Segment Start: Records for processing
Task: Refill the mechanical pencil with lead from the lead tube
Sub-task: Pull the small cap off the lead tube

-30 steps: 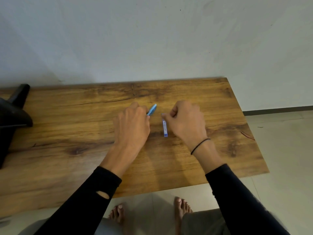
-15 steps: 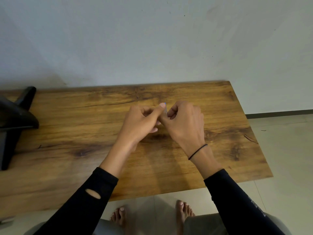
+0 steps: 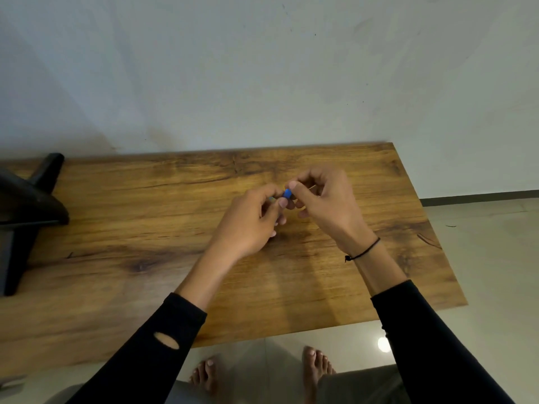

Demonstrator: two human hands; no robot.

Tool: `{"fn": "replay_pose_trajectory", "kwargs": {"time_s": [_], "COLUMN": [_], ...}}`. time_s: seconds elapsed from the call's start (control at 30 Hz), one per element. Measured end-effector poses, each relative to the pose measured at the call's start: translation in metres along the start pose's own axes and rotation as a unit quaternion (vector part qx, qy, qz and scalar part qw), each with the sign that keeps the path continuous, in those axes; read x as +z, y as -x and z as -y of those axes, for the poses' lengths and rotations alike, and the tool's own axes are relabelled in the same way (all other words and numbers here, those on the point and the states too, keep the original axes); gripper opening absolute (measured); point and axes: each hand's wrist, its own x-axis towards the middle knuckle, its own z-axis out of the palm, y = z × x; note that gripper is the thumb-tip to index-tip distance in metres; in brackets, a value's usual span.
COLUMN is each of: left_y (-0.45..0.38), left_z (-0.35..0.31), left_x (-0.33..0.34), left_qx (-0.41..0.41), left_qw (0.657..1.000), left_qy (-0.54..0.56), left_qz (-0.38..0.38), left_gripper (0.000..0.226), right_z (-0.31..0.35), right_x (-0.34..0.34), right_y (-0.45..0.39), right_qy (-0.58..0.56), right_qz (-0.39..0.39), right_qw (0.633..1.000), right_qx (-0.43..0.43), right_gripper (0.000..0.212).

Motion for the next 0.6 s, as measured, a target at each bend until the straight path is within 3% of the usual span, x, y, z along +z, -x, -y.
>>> {"fn": "replay_pose_trajectory", "kwargs": {"time_s": [0.13,0.27,0.5,0.6], "left_y": [-0.003,-0.003,-0.002,0.0], "left_z": [0.002,0.002,-0.003,-0.003], "left_x": [-0.003,-0.005,-0.001,-0.003], "left_qx": [-0.006,0.003,0.012,0.01], "left_qw": [1.0,1.0,1.0,1.0], "left_qy": [0.001,-0.021,0.011,-0.022], "left_qz": [-0.007,0.013,0.0,-0.007], "left_gripper": [0.018,0.02,0.024,0.023], "right_z": [-0.002,-0.003,0.0,-0.001], "right_x": [-0.007,-0.01,-0.01,-0.013], "right_y": [-0.003,-0.003,0.001,-0.002], "right_qy": [-0.035,0.016,0.071,0.064], "right_qz": [0.05,0.069,0.035,-0.024], "right_qw": [0.998,0.997,0.995,0.995], "right_qx": [0.019,-0.01,-0.066,-0.069], "right_gripper": [0.009,0.008,0.007,0.009]}}
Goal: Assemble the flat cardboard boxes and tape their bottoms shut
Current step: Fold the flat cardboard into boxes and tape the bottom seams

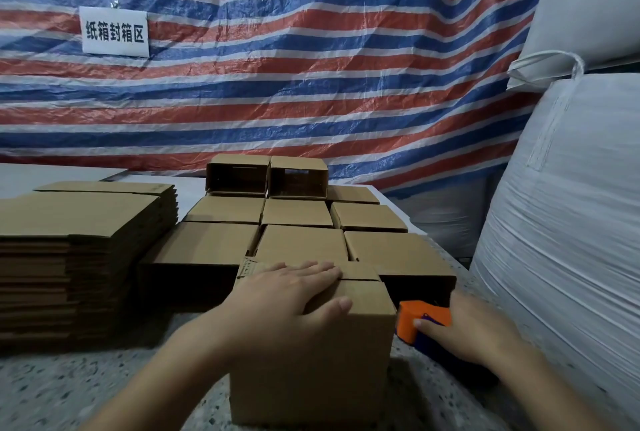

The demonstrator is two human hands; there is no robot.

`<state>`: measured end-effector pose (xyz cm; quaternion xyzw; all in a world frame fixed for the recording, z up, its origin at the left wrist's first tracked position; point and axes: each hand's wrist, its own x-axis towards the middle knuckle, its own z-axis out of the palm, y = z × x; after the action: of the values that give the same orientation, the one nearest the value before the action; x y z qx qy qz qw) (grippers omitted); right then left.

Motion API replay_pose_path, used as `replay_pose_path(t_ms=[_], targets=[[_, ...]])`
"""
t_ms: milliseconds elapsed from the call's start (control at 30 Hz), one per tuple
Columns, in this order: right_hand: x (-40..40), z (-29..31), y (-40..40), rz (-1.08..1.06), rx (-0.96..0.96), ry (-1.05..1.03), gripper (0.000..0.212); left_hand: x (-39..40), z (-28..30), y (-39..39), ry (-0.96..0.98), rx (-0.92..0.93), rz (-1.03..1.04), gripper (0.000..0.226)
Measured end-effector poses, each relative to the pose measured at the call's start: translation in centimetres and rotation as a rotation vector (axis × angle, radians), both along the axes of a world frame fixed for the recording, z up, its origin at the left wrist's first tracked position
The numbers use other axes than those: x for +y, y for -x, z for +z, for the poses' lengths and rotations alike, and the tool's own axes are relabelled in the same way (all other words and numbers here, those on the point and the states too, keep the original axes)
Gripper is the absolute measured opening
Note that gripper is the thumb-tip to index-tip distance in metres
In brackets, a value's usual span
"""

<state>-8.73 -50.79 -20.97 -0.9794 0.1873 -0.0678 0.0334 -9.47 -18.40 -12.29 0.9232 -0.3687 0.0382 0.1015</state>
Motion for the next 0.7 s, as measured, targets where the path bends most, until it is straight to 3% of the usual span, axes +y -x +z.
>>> replay_pose_path(t_ms=[300,433,567,700], targets=[[-0.2,-2.2,0.7,-0.018,0.027,0.062,0.054,0.7,0.8,0.5,0.122,0.17,0.028,0.058],[0.7,-2.0,1.4,-0.024,-0.057,0.056,0.053,1.4,1.4,0.3,0.262,0.29,0.04,0.069],[2.2,2.9,2.6,0.057,-0.262,-0.198,0.055,2.0,1.9,0.5,0.41,0.39,0.044,0.065],[4.7,12.5,3.6,0.186,-0.462,-0.475,0.081,2.1,1.9,0.1,0.518,0.375,0.068,0.038]])
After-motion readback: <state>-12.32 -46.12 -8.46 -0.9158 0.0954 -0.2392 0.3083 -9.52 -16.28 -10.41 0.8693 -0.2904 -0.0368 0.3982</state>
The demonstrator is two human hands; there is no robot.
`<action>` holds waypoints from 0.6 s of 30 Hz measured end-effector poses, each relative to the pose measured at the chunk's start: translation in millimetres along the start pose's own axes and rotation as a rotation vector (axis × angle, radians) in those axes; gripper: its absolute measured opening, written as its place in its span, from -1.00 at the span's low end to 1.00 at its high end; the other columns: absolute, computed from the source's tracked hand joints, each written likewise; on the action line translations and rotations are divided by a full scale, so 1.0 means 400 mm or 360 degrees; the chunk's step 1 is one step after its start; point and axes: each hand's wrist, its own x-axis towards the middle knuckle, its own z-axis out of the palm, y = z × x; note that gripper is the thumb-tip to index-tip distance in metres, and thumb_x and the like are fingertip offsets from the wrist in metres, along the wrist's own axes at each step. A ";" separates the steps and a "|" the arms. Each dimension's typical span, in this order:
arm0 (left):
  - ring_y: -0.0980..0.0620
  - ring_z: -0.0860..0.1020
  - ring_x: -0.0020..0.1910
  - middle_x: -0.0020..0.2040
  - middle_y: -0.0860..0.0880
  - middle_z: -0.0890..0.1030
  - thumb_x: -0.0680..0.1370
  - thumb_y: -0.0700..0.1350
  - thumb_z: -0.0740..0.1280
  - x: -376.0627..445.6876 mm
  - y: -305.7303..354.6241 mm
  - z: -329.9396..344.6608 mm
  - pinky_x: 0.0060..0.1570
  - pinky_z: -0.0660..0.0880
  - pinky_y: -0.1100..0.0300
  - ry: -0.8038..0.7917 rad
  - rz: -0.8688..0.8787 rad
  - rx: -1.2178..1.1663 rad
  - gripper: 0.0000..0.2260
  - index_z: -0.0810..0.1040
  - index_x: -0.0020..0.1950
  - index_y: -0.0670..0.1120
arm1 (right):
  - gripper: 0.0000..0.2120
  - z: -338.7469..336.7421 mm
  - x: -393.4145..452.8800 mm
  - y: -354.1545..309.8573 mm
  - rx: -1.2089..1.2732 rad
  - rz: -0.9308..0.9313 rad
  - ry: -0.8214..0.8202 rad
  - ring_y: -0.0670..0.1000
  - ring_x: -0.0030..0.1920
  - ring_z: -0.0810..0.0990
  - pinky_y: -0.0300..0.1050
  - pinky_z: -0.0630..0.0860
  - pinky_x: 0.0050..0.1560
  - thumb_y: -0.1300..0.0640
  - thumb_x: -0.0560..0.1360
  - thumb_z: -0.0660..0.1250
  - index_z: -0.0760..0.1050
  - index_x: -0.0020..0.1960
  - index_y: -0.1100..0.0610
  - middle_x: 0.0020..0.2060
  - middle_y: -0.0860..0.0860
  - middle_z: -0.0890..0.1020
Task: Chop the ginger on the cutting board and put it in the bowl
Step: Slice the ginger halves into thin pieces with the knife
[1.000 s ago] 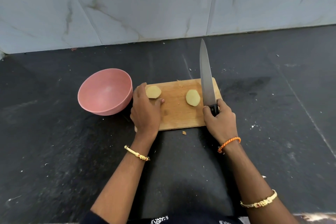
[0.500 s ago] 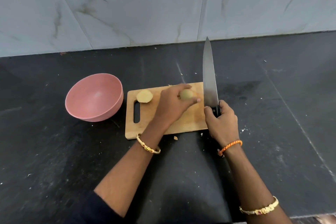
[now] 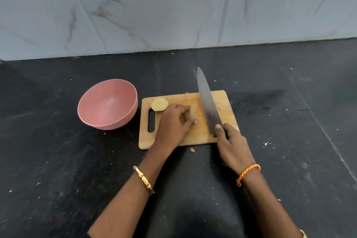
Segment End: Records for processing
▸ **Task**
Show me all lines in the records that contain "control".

▸ **The answer**
Tool: `{"fn": "replay_pose_trajectory", "kwargs": {"time_s": [_], "COLUMN": [_], ...}}`. time_s: seconds elapsed from the call's start (control at 30 Hz), one per element. Measured end-effector poses, each relative to the pose measured at the call's start: translation in metres along the start pose's own axes and rotation as a unit quaternion (vector part qx, qy, qz and scalar part qw), each with the sign that keeps the path continuous, in those axes; read x as +z, y as -x and z as -y of those axes, for the poses' lengths and rotations alike, and the tool's own axes are relabelled in the same way (all other words and numbers here, those on the point and the states too, keep the original axes); gripper opening absolute (measured); point and axes: each hand's wrist, its own x-axis towards the middle knuckle, its own z-axis out of the palm, y = z × x; note that gripper is the thumb-tip to index-tip distance in metres; in brackets, a value's usual span.
t_ms: milliseconds elapsed from the call's start (control at 30 Hz), one per tuple

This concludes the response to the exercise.